MAP inference algorithms without approximation for collective graphical models on path graphs via discrete difference of convex algorithm

Abstract

Collective graphical model (CGM) is a probabilistic model that provides a framework for analyzing aggregated count data. Maximum a posteriori (MAP) inference of unobserved variables under given observations is one of the essential operations in CGM. Because the MAP inference problem is known to be NP-hard in general, the current mainstream approach is to solve an alternative problem obtained by approximating the objective function and applying continuous relaxation. However, this approach has two significant drawbacks. First, the quality of the solution deteriorates when the values in the count data are negligible due to the inaccuracy of Stirling’s approximation.

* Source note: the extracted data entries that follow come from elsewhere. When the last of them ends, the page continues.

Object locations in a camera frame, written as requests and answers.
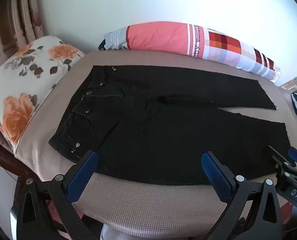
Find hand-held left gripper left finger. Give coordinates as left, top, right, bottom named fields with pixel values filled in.
left=11, top=150, right=99, bottom=240

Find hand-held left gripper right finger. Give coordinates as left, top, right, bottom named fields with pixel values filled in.
left=201, top=151, right=283, bottom=240

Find black pants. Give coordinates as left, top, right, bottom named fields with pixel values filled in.
left=48, top=65, right=292, bottom=186

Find beige textured bed sheet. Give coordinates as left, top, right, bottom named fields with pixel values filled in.
left=13, top=49, right=297, bottom=230

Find floral orange white pillow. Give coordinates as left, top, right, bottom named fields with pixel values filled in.
left=0, top=35, right=86, bottom=150

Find pink checked pillow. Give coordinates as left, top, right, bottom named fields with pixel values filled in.
left=98, top=22, right=281, bottom=82

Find beige patterned curtain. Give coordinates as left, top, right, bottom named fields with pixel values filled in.
left=0, top=0, right=47, bottom=77

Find dark wooden bed frame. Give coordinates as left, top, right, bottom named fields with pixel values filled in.
left=0, top=127, right=41, bottom=180

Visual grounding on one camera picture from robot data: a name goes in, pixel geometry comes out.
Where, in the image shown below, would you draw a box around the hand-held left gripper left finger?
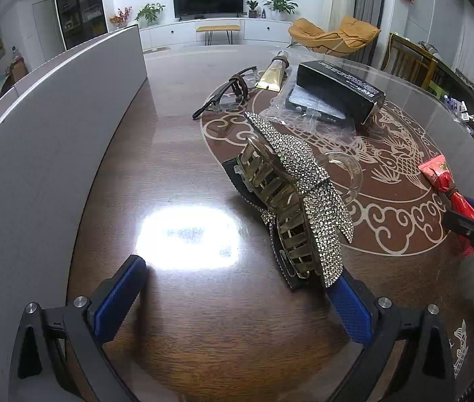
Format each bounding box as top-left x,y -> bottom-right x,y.
8,255 -> 147,402

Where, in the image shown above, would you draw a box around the clear plastic bag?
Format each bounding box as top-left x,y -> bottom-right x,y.
260,84 -> 357,143

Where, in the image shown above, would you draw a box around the wooden dining chair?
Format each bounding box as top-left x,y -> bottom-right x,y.
381,32 -> 438,88

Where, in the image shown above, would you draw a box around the rhinestone bow hair clip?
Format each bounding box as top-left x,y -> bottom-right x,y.
221,111 -> 363,291

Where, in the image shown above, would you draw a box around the white door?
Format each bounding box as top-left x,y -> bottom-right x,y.
32,0 -> 64,57

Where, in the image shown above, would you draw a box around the black cardboard box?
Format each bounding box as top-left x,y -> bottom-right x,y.
296,61 -> 386,128

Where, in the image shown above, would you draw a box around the red cosmetic tube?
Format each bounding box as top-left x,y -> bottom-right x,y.
418,156 -> 474,257

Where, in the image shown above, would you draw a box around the grey partition board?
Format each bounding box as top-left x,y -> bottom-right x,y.
0,24 -> 150,386

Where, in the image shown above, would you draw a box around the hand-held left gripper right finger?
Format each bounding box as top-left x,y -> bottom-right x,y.
327,268 -> 458,402

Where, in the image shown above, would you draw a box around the yellow lounge chair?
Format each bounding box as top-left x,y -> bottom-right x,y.
288,15 -> 381,55

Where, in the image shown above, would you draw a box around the white television cabinet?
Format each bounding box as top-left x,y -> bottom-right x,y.
138,17 -> 294,51

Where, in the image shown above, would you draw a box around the broad leaf potted plant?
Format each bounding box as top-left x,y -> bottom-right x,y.
262,0 -> 298,19

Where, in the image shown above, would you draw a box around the gold cosmetic tube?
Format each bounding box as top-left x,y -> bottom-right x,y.
256,50 -> 291,93

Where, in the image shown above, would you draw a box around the black glass display cabinet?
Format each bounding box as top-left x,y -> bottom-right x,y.
53,0 -> 109,50

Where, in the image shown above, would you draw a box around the flat screen television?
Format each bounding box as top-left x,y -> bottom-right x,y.
172,0 -> 245,19

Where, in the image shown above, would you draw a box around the bushy green potted plant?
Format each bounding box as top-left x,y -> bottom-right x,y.
135,3 -> 166,26

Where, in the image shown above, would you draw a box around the black frame eyeglasses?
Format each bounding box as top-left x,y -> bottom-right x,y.
192,66 -> 259,120

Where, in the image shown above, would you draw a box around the wooden bench with metal legs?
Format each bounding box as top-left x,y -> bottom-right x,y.
196,24 -> 241,46

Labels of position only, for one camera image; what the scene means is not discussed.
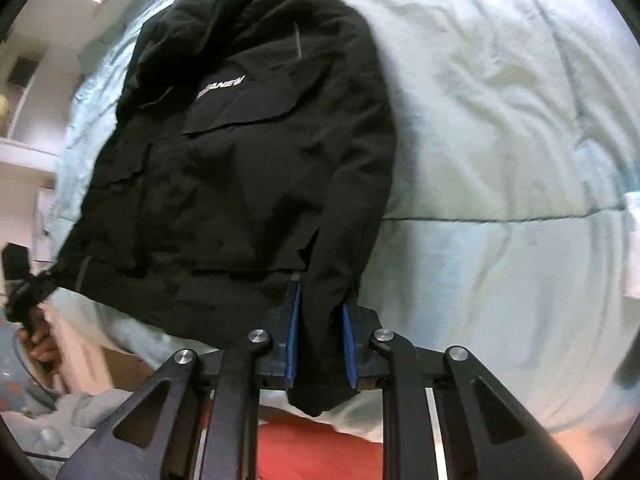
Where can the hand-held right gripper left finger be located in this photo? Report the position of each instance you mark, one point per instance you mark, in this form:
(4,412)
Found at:
(292,340)

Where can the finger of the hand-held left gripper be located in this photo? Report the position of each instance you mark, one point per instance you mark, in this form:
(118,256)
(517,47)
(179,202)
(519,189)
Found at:
(16,260)

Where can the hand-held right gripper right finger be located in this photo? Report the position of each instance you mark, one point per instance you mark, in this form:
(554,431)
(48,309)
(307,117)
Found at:
(348,345)

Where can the black hooded jacket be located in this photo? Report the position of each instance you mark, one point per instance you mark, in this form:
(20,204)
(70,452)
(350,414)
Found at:
(240,185)

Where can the person's left hand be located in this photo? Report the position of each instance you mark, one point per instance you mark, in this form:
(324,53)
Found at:
(42,350)

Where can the red cloth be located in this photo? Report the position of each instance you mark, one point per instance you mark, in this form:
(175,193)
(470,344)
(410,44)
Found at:
(320,450)

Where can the grey cloth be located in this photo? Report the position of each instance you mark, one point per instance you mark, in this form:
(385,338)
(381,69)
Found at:
(75,425)

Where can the light blue duvet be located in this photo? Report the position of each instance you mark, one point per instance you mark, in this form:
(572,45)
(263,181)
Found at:
(500,160)

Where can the white wall shelf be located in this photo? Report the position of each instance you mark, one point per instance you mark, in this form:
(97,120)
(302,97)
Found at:
(30,125)

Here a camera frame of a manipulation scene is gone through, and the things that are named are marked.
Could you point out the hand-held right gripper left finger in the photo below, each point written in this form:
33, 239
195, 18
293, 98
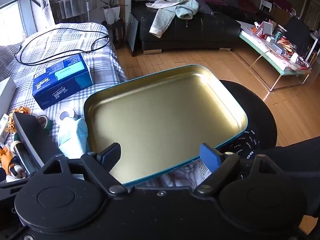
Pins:
112, 155

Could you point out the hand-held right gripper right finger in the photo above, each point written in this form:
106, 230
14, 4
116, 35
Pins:
208, 156

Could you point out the light blue face mask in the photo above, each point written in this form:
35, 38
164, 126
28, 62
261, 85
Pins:
72, 140

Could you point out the teal metal tin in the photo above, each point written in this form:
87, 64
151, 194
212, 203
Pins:
162, 120

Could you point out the white tape roll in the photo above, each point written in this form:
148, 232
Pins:
58, 117

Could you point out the green tape roll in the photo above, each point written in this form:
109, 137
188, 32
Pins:
48, 125

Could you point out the dark glass bottle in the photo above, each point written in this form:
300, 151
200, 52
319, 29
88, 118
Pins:
25, 160

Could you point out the orange fabric pouch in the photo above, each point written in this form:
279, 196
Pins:
5, 155

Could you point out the black wedge-shaped case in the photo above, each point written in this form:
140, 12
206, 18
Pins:
35, 135

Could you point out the blue tissue pack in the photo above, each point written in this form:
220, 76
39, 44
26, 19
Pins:
60, 80

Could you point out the white glass coffee table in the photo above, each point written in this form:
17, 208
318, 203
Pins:
265, 52

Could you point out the grey plaid bed sheet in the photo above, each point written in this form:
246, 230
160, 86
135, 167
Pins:
75, 42

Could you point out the small wooden stool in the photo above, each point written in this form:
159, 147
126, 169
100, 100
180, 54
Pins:
117, 35

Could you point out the black flat panel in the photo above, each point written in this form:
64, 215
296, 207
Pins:
132, 35

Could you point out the white cardboard box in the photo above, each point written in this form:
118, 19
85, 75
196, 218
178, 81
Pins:
6, 95

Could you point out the black leather sofa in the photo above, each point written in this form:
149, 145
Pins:
200, 27

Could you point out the pile of table clutter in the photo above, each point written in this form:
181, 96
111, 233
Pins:
282, 45

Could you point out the potted plant in white pot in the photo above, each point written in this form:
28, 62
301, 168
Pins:
111, 15

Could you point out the mint green sweater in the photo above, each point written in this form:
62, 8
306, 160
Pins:
167, 12

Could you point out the black chair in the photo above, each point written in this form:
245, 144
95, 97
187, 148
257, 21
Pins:
297, 35

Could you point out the glass side table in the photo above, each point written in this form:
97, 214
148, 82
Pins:
75, 5

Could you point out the patterned curtain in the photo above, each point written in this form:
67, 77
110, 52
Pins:
43, 7

Second, the application of continuous relaxation causes the violation of integrality constraints. This paper proposes novel algorithms for MAP inference in CGMs on path graphs to overcome these problems. Our method is based on the discrete difference of convex algorithm (DCA); DCA is a general framework to minimize the sum of a convex function and a concave function by repeatedly minimizing surrogate functions. Utilizing the particular structure of path graphs, we efficiently solve the surrogate function minimization by minimum convex cost flow algorithms. Furthermore, our approach also leads to a new method of solving another important task; MAP inference of the sample size in CGM on path graphs. Our method is naturally applicable to this task, allowing us to design very efficient algorithms. Experimental results on synthetic and real-world datasets show the effectiveness of the proposed algorithms.